═════ Data extracts ═════

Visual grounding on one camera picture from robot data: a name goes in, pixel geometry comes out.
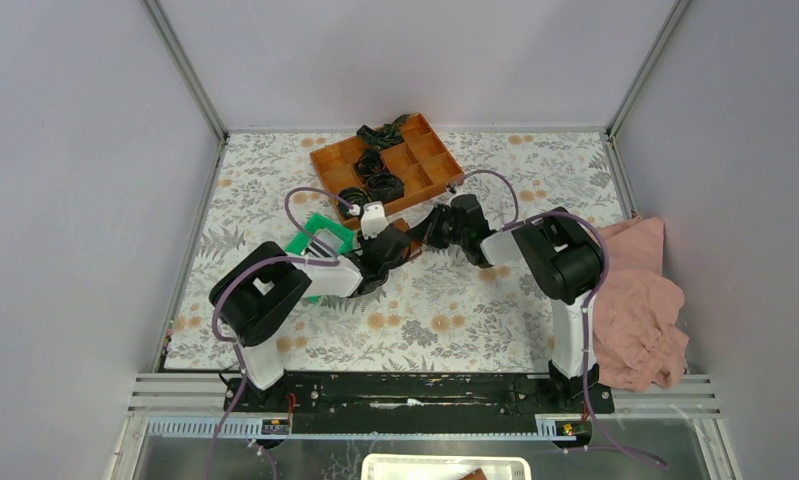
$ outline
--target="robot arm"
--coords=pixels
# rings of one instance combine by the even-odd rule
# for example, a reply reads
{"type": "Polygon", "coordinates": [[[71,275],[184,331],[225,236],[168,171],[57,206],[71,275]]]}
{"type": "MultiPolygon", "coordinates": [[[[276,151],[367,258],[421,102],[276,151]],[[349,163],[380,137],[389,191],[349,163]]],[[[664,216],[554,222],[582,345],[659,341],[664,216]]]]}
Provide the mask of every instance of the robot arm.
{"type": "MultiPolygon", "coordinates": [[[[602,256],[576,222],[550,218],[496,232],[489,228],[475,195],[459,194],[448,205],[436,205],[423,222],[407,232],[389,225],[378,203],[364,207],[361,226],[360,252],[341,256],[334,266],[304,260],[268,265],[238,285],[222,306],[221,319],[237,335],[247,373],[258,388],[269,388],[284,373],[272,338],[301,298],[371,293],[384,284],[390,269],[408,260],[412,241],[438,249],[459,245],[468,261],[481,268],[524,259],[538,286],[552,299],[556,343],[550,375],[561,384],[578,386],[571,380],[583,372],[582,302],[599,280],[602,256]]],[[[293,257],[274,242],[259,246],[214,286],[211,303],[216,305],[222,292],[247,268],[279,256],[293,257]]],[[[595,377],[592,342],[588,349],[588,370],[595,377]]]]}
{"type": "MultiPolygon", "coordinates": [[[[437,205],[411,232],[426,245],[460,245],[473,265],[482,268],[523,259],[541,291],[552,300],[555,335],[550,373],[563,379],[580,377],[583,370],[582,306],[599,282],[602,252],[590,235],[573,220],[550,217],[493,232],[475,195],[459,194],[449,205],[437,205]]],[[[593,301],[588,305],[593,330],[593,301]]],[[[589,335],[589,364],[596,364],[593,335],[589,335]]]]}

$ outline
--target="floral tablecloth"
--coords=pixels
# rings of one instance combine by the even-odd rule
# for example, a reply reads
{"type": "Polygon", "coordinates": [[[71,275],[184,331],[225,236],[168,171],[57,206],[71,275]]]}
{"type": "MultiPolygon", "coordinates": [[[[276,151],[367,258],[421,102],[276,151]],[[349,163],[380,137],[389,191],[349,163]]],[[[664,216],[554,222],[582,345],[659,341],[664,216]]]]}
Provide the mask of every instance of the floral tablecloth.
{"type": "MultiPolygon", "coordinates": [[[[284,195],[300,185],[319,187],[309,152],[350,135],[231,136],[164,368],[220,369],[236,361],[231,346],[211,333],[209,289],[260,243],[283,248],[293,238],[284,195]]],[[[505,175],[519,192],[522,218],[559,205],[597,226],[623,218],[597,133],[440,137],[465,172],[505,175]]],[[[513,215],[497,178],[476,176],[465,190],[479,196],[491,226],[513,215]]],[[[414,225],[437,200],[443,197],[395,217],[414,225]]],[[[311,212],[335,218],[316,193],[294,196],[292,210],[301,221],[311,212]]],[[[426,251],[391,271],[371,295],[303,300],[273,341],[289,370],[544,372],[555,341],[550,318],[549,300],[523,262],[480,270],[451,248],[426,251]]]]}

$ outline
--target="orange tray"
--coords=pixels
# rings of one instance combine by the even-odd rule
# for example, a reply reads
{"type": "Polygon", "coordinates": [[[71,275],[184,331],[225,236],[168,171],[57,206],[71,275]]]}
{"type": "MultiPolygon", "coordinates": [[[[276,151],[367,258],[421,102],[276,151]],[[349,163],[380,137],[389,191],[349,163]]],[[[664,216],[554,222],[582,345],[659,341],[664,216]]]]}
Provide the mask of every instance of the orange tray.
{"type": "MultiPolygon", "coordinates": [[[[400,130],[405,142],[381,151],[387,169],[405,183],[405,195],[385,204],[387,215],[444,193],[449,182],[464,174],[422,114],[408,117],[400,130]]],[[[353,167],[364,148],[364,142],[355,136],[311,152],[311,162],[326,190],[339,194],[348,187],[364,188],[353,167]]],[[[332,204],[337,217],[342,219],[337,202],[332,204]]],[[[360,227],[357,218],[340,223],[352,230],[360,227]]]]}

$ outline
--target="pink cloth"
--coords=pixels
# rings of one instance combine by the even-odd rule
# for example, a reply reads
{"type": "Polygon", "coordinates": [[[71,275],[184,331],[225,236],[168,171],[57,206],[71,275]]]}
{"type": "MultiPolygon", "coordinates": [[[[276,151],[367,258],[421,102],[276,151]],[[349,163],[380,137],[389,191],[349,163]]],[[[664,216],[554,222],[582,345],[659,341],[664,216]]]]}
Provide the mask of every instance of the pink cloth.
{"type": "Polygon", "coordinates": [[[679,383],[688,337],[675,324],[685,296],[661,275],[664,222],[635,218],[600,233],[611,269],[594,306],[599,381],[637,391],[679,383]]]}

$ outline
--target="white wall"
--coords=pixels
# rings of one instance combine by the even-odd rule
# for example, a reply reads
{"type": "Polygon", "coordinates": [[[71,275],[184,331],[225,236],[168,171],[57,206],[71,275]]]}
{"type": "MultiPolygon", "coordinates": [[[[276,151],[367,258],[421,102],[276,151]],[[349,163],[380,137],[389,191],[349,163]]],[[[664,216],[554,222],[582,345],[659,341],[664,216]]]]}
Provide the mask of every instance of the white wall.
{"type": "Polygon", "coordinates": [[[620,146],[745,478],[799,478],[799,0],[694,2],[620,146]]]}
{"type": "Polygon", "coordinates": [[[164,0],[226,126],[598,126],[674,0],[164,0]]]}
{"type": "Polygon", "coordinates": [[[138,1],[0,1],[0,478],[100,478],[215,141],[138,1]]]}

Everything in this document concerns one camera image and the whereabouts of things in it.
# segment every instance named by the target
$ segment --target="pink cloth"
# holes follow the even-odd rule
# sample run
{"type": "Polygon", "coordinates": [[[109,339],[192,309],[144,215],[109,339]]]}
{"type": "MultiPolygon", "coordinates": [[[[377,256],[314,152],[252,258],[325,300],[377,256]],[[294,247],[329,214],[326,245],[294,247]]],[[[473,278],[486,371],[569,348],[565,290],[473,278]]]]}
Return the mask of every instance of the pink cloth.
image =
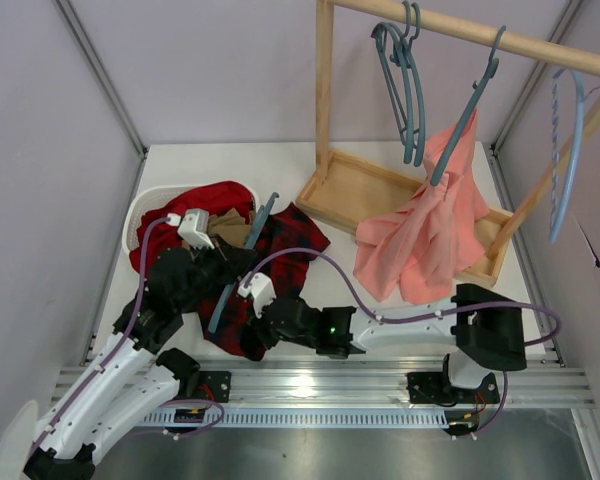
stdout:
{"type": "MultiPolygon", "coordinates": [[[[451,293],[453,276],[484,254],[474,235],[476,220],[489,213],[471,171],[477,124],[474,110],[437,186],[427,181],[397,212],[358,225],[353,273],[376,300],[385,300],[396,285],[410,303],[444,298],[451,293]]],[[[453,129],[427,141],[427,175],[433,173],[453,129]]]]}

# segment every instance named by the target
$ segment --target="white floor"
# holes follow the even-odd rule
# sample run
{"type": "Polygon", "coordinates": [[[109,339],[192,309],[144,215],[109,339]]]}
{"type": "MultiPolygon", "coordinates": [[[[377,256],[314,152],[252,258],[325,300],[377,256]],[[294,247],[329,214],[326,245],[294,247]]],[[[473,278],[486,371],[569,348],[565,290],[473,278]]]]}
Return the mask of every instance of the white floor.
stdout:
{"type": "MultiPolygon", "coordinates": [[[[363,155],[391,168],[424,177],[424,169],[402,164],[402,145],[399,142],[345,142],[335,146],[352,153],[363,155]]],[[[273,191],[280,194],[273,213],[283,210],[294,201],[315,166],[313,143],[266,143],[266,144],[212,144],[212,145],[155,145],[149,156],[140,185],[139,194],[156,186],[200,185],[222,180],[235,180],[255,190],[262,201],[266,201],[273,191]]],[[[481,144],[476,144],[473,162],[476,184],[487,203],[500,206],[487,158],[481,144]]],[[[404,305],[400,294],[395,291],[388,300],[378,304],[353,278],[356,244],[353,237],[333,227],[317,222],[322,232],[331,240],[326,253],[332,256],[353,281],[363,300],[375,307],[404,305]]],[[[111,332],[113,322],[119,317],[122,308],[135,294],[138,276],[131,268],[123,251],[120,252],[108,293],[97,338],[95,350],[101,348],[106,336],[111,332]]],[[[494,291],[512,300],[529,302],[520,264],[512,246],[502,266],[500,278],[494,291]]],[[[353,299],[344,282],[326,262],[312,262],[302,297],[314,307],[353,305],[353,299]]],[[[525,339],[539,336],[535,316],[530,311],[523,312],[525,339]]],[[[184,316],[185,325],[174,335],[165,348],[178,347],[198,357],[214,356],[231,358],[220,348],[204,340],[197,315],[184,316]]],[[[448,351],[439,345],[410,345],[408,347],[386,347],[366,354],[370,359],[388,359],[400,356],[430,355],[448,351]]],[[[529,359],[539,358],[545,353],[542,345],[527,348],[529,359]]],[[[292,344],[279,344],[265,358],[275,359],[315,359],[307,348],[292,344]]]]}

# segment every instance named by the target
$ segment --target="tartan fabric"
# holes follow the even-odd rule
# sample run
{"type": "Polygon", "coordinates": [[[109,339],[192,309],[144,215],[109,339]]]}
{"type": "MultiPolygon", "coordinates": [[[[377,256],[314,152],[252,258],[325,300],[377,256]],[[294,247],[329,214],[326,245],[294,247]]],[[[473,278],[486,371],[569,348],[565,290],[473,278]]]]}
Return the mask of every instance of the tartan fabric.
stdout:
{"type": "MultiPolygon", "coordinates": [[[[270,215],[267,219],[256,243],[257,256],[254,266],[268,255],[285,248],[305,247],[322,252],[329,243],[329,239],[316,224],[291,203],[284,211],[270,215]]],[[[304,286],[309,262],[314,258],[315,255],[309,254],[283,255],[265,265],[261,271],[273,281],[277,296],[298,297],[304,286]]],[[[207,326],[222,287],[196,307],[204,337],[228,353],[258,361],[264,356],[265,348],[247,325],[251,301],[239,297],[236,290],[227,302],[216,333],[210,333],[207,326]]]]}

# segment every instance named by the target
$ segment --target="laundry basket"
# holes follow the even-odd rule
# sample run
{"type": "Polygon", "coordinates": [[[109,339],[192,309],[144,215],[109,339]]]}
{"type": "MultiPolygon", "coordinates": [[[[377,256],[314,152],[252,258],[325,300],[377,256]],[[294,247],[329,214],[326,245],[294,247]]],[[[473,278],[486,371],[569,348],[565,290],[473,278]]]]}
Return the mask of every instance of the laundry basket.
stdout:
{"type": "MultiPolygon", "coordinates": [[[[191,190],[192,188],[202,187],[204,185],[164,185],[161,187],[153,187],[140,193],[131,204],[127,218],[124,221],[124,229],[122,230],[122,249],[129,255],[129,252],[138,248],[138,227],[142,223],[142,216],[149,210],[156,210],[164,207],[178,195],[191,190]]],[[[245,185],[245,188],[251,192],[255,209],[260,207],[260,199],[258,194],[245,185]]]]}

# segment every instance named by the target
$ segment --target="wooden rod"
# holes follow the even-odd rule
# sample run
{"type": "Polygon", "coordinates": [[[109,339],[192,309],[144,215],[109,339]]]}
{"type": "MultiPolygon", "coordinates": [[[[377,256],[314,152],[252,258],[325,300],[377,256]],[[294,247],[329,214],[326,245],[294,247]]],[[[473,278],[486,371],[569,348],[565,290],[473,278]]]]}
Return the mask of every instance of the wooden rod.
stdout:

═════

- [Exercise]: If a line of the data above contains "fabric", copy it out.

- [Finished task]:
$ segment --target="tartan fabric"
Return the mask of every instance of the tartan fabric.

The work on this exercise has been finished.